Things are getting crazy out there. In the past few days, Steve Rubel of Edelman Digital has declared that "the end of tangible media" will arrive by January 2014, while David Carr at The New York Times used his weekend column to decry newspapers that let their most experienced, talented writers walk away (or, worse yet, shove them out the door) in an effort to cut costs. "It's the content, stupid" is what it comes down to.Commenting on Rubel's sensational piece, Mark Hopkins over at Mashable lumps the newspaper industry in with the music industry and dismisses them as sectors that "will not transition to digital media, but be replaced by a new guard that has the will and ambition to create viable solutions in this arena." Meanwhile Henry Blodget at Silicon Alley Insider agrees with Carr's conclusion that newspapers should look to areas beyond experienced journalists' salaries for expense reduction but -- ever practical -- quickly focuses back on the issue at hand:
The new economics of newspapers, in a web-only world, will only support a fraction of the news-gathering costs that were affordable in the old world.
As if in response to this statement, Carr's colleague and Times media reporter Richard Perez-Pena today had a really interesting piece looking at a group of metro-focused, Web-based organizations that do the hyperlocal, investigative work that larger regional dailies (if they exist) are unable or unwilling to undertake. But these journalists are not all super-experienced, and they work for far less than reporters at larger publications. Most importantly, these organizations are -- dun dun DUN -- non-profits. As Buzz Woolley, co-founder and original financial supporter of VoiceofSanDiego, one of these non-profit investigative teams, said:
Information is now a public service as much as it’s a commodity ... It should be thought of the same way as education, health care. It’s one of the things you need to operate a civil society, and the market isn’t doing it very well.
And there we have it.
The debate about media -- looking at its current iterations and into the future -- swirls, in large part, around two things. First, what is the value (to society and to shareholders, respectively) of "professional journalism," like that produced by the Times and Wall Street Journal? And, second, if it is valuable but can't continue to exist in its current iteration, what would/should/will replace it? Carr offers a succinct response for the former, and a wave at the latter:
The critical point of difference journalism offers is that it can reduce the signal-to-noise ratio and provide trusted, branded information. That will be a business into the future, perhaps less paper-bound and smaller, but a very real business.

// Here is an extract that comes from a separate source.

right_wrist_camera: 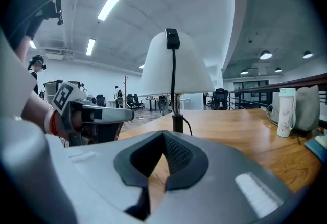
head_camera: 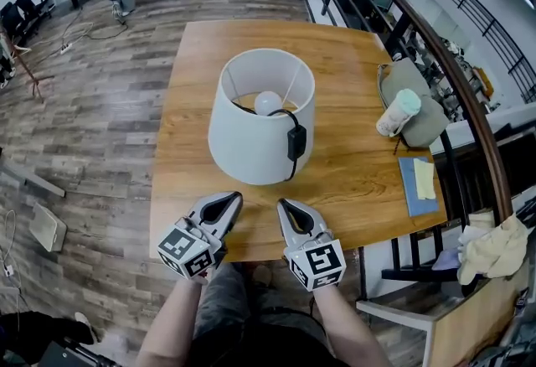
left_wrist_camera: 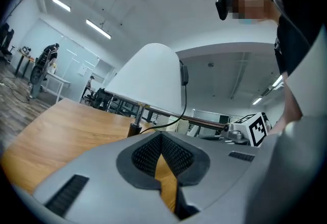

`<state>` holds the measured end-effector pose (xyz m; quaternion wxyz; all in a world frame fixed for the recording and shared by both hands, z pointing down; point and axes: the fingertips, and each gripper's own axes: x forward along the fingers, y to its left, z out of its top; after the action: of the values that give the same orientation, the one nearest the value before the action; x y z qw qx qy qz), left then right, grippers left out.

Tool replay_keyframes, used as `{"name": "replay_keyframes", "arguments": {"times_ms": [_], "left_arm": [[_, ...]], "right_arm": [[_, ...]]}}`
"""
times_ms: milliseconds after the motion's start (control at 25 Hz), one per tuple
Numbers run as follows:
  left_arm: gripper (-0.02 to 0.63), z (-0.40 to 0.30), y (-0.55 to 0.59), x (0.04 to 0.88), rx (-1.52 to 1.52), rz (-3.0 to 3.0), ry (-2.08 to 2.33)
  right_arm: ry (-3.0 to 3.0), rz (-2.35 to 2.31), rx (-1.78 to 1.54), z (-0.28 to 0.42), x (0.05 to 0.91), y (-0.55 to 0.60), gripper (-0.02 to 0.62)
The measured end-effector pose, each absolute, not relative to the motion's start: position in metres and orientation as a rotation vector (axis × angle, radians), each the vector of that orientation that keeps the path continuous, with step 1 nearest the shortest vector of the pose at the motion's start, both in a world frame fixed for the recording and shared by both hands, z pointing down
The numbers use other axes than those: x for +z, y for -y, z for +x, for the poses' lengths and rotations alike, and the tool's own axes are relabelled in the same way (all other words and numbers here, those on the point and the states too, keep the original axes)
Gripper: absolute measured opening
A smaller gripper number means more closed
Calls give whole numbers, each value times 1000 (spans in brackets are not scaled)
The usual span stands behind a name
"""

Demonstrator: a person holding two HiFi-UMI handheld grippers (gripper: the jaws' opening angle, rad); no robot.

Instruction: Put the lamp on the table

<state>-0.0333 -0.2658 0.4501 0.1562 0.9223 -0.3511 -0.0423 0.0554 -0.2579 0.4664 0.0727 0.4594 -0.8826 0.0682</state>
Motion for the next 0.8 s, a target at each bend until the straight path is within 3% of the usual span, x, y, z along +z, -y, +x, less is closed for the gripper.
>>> {"name": "replay_keyframes", "arguments": {"times_ms": [800], "left_arm": [[-3,-51,261,397,-89,2686,1339]], "right_arm": [[2725,1416,16,51,391,241,6]]}}
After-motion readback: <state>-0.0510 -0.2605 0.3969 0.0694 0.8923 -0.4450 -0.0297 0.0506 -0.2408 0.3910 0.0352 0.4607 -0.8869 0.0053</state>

If it's a business, e.g. a money-making enterprise, at all.
Being an all-digital organization would offer significant flexibility in terms of saving dollars on overhead that can be put toward reporting budgets. Of course, non-profits come with their own risks, including an uncertain cash flow. Oh, and who's going to cover the international news?
At this point no one knows what the alternative looks like. Some seem content to allude vaguely to the free market idea that sufficiently innovative organizations will take over, or that the current major companies will find a way to stay in business and maintain some semblance of quality no matter how much they dislike what that looks like. Others throw their hands up: Alex Pareene at Gawker, in a post succinctly entitled "The Future of Journalism Is In the Hands of Idiots," exhaustedly concludes, "In closing, we hate the internet."
There is one person, however, who is not worried about quality or format in the long haul. Who else but News Corp. chief Rupert Murdoch (by way of Editor & Publisher's Fitz & Jen):
The newspaper, or a very close electronic cousin, will always be around ... It may not be thrown on your front doorstep the way it is today. But the thud it makes as it lands will continue to echo around society and the world.
Then again, Murdoch has been content to lose of millions of dollars per year for long periods on The Times of London (previously) and the New York Post (currently). One thing's for sure: a locked up economy and declining ad market will reshape the media landscape quickly and forcefully, hitting both on and offline mediums hard.